───── Collected material

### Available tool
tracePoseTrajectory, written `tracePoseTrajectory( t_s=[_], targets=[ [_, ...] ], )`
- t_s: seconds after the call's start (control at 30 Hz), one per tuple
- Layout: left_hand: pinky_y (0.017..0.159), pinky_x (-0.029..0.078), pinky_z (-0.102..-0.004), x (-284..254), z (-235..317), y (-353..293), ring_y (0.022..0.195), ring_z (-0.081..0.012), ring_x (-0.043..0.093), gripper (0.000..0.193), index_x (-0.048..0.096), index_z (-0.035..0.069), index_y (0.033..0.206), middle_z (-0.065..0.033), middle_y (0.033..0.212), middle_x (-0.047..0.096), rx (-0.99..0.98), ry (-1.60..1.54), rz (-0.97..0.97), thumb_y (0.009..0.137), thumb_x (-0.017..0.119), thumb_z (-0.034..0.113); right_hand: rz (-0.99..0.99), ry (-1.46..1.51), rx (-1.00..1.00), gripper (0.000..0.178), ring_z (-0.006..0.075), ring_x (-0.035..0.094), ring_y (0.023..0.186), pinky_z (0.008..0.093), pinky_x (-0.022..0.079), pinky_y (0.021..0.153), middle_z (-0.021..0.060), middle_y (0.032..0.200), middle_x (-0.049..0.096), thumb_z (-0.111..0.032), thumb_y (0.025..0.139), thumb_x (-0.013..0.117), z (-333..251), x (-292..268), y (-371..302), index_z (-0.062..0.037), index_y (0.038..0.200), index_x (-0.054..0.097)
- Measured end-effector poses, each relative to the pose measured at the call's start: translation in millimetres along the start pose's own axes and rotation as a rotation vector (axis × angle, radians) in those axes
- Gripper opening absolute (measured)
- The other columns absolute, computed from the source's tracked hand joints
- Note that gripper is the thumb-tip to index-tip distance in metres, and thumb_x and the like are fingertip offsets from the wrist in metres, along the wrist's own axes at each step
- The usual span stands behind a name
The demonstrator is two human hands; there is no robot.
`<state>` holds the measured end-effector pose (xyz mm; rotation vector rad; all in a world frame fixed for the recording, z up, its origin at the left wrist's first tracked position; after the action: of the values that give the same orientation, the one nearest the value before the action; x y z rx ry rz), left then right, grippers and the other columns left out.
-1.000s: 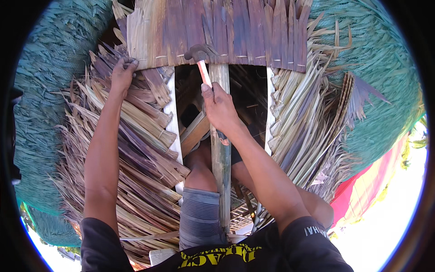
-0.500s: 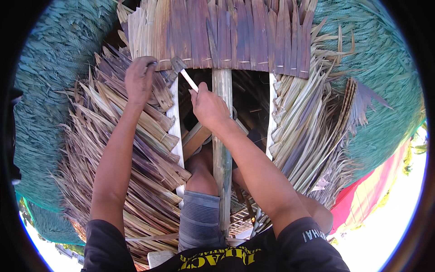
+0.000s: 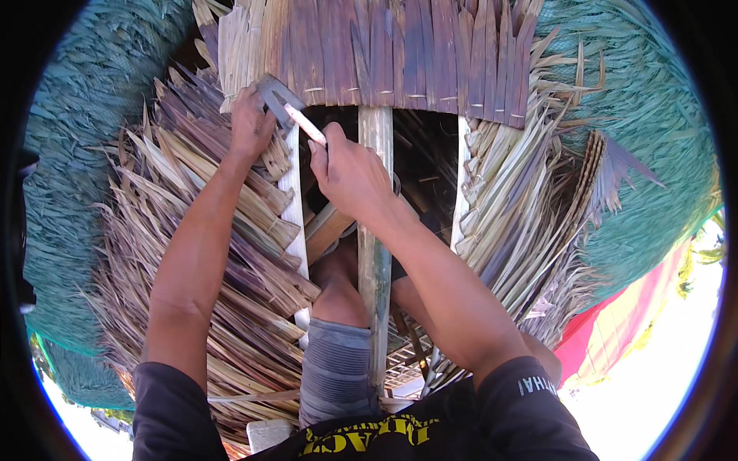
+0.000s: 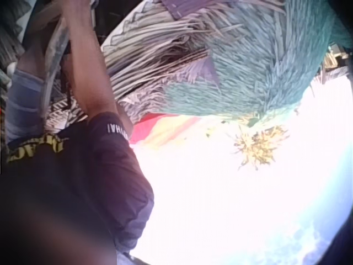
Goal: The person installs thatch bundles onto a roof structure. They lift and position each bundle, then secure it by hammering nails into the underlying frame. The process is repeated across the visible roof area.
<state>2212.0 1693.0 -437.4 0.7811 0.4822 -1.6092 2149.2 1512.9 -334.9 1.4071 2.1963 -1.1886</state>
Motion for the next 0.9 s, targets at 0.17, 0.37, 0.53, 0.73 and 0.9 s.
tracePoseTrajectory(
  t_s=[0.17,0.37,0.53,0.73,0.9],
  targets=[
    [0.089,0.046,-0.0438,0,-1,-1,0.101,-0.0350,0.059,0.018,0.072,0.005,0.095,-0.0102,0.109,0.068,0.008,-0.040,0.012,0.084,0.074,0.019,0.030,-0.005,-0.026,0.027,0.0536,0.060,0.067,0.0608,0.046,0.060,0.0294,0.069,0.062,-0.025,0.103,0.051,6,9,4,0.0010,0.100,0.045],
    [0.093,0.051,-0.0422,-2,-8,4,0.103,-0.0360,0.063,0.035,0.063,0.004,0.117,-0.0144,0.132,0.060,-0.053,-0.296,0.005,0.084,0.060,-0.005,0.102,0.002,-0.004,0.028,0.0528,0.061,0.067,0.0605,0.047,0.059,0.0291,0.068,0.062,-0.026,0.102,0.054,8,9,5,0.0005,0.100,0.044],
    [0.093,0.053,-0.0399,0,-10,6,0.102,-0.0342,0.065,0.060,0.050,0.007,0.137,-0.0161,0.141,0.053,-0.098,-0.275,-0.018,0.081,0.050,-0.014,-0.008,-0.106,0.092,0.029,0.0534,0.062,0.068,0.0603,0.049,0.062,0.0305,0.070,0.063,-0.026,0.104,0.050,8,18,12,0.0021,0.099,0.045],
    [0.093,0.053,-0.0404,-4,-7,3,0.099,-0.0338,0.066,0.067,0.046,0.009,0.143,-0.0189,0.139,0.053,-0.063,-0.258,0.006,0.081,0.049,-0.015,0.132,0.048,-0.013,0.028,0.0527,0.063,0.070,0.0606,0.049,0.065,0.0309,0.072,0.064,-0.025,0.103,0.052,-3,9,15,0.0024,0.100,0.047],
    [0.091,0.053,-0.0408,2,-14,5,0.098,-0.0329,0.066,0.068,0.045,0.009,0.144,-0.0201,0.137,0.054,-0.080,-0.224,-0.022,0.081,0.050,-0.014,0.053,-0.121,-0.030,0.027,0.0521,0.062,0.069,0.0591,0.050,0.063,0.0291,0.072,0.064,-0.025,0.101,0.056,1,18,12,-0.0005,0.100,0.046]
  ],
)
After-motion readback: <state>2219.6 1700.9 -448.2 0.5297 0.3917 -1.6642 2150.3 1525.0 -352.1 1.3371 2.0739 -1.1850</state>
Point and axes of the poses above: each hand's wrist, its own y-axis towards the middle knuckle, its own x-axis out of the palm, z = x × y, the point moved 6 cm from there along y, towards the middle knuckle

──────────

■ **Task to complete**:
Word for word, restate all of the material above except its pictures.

■ **Answer box**:
### Available tool
tracePoseTrajectory, written `tracePoseTrajectory( t_s=[_], targets=[ [_, ...] ], )`
- t_s: seconds after the call's start (control at 30 Hz), one per tuple
- Layout: left_hand: pinky_y (0.017..0.159), pinky_x (-0.029..0.078), pinky_z (-0.102..-0.004), x (-284..254), z (-235..317), y (-353..293), ring_y (0.022..0.195), ring_z (-0.081..0.012), ring_x (-0.043..0.093), gripper (0.000..0.193), index_x (-0.048..0.096), index_z (-0.035..0.069), index_y (0.033..0.206), middle_z (-0.065..0.033), middle_y (0.033..0.212), middle_x (-0.047..0.096), rx (-0.99..0.98), ry (-1.60..1.54), rz (-0.97..0.97), thumb_y (0.009..0.137), thumb_x (-0.017..0.119), thumb_z (-0.034..0.113); right_hand: rz (-0.99..0.99), ry (-1.46..1.51), rx (-1.00..1.00), gripper (0.000..0.178), ring_z (-0.006..0.075), ring_x (-0.035..0.094), ring_y (0.023..0.186), pinky_z (0.008..0.093), pinky_x (-0.022..0.079), pinky_y (0.021..0.153), middle_z (-0.021..0.060), middle_y (0.032..0.200), middle_x (-0.049..0.096), thumb_z (-0.111..0.032), thumb_y (0.025..0.139), thumb_x (-0.013..0.117), z (-333..251), x (-292..268), y (-371..302), index_z (-0.062..0.037), index_y (0.038..0.200), index_x (-0.054..0.097)
- Measured end-effector poses, each relative to the pose measured at the call's start: translation in millimetres along the start pose's own axes and rotation as a rotation vector (axis × angle, radians) in those axes
- Gripper opening absolute (measured)
- The other columns absolute, computed from the source's tracked hand joints
- Note that gripper is the thumb-tip to index-tip distance in metres, and thumb_x and the like are fingertip offsets from the wrist in metres, along the wrist's own axes at each step
- The usual span stands behind a name
The demonstrator is two human hands; there is no robot.
`<state>` holds the measured end-effector pose (xyz mm; rotation vector rad; all in a world frame fixed for the recording, z up, its origin at the left wrist's first tracked position; after the action: of the values that give the same orientation, the one nearest the value before the action; x y z rx ry rz), left then right, grippers and the other columns left out.
-1.000s: 
-0.500s: 
+0.000s: 
+0.000s: 
Goal: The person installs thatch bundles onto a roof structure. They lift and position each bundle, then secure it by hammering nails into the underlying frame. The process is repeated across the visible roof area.
<state>2212.0 1693.0 -437.4 0.7811 0.4822 -1.6092 2149.2 1512.9 -334.9 1.4071 2.1963 -1.1886</state>
Motion for the next 0.9 s, targets at 0.17, 0.37, 0.53, 0.73 and 0.9 s.
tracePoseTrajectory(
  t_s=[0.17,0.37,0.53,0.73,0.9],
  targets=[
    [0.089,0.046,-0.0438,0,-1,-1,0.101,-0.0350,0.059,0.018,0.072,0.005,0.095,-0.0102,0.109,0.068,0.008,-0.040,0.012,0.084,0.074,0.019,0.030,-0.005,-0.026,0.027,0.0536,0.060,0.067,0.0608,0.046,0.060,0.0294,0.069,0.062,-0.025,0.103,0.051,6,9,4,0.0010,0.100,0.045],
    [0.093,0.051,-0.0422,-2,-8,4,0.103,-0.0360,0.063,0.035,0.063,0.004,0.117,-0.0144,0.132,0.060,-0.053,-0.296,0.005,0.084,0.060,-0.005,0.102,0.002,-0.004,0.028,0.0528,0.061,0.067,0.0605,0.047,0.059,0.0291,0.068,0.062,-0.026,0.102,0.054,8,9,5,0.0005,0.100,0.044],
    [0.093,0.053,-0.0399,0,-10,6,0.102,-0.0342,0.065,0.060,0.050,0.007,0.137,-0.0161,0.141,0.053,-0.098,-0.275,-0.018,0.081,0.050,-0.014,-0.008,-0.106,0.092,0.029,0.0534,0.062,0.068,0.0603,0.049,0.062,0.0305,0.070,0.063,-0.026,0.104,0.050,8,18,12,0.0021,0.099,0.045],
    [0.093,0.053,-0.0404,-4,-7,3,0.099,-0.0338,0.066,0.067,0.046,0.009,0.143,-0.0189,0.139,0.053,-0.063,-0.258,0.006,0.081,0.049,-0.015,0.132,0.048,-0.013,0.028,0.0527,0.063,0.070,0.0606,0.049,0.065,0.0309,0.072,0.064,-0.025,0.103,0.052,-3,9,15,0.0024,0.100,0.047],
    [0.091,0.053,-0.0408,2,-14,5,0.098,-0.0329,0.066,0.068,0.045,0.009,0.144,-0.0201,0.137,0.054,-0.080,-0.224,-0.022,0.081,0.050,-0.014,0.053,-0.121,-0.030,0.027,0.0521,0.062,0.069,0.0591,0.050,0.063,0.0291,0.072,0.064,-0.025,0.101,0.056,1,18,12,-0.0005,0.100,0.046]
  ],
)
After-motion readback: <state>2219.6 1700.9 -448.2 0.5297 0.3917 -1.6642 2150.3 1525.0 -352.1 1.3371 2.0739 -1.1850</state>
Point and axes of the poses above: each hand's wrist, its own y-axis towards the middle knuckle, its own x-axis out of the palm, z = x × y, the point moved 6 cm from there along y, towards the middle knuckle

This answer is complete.